===== Dataset excerpt =====

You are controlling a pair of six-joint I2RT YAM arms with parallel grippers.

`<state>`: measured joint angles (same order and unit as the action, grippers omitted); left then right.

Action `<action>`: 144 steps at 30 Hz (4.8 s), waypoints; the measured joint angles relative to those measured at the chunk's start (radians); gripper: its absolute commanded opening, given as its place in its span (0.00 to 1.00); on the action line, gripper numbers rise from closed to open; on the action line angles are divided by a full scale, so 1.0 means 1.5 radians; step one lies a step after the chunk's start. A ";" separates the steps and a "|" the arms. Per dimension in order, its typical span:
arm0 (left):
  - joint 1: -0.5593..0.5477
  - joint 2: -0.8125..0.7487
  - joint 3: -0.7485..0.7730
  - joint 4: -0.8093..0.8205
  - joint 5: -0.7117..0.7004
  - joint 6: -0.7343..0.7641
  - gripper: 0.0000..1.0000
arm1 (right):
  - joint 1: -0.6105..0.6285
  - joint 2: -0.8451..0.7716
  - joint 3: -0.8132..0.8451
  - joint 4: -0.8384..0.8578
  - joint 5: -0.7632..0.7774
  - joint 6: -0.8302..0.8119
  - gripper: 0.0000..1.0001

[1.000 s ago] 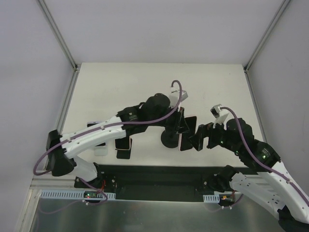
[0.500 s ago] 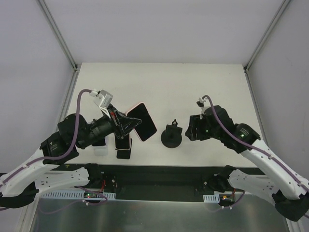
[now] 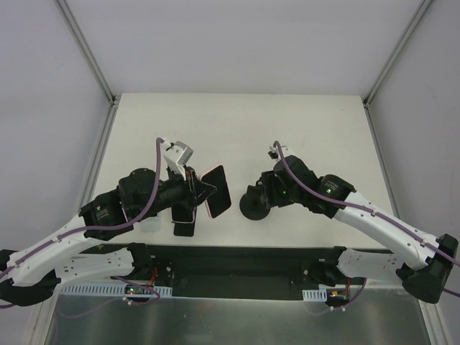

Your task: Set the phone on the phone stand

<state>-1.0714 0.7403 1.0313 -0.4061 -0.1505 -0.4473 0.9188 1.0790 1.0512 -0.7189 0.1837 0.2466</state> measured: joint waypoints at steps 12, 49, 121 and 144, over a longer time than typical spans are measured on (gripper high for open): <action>0.000 0.024 0.000 0.000 0.000 0.006 0.00 | 0.006 0.027 0.000 0.029 0.030 0.003 0.31; 0.112 0.421 0.048 0.386 0.794 0.407 0.00 | -0.210 0.036 -0.022 0.056 -0.435 -0.346 0.01; 0.233 0.492 0.038 0.329 0.796 0.408 0.00 | -0.227 0.085 -0.024 0.146 -0.464 -0.353 0.01; -0.016 0.382 -0.077 0.424 -0.076 0.121 0.00 | 0.187 -0.022 -0.123 0.129 0.508 0.137 0.00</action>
<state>-1.0946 1.3136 0.9165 0.2295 -0.2646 -0.2653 1.1999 1.0454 0.8661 -0.5259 0.9451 0.4515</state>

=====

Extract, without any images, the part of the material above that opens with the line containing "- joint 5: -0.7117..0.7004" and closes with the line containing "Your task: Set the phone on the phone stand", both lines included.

  - joint 5: -0.7117..0.7004
  - joint 6: -0.7343..0.7641
  - gripper: 0.0000..1.0000
arm1 (right):
  - joint 1: -0.6105..0.6285
  - joint 2: -0.8451..0.7716
  - joint 3: -0.8132..0.8451
  - joint 4: -0.8384..0.8578
  - joint 5: -0.7632..0.7774
  - joint 6: -0.8302..0.8119
  - gripper: 0.0000..1.0001

[1.000 s ago] 
[0.500 s ago] 
[now] 

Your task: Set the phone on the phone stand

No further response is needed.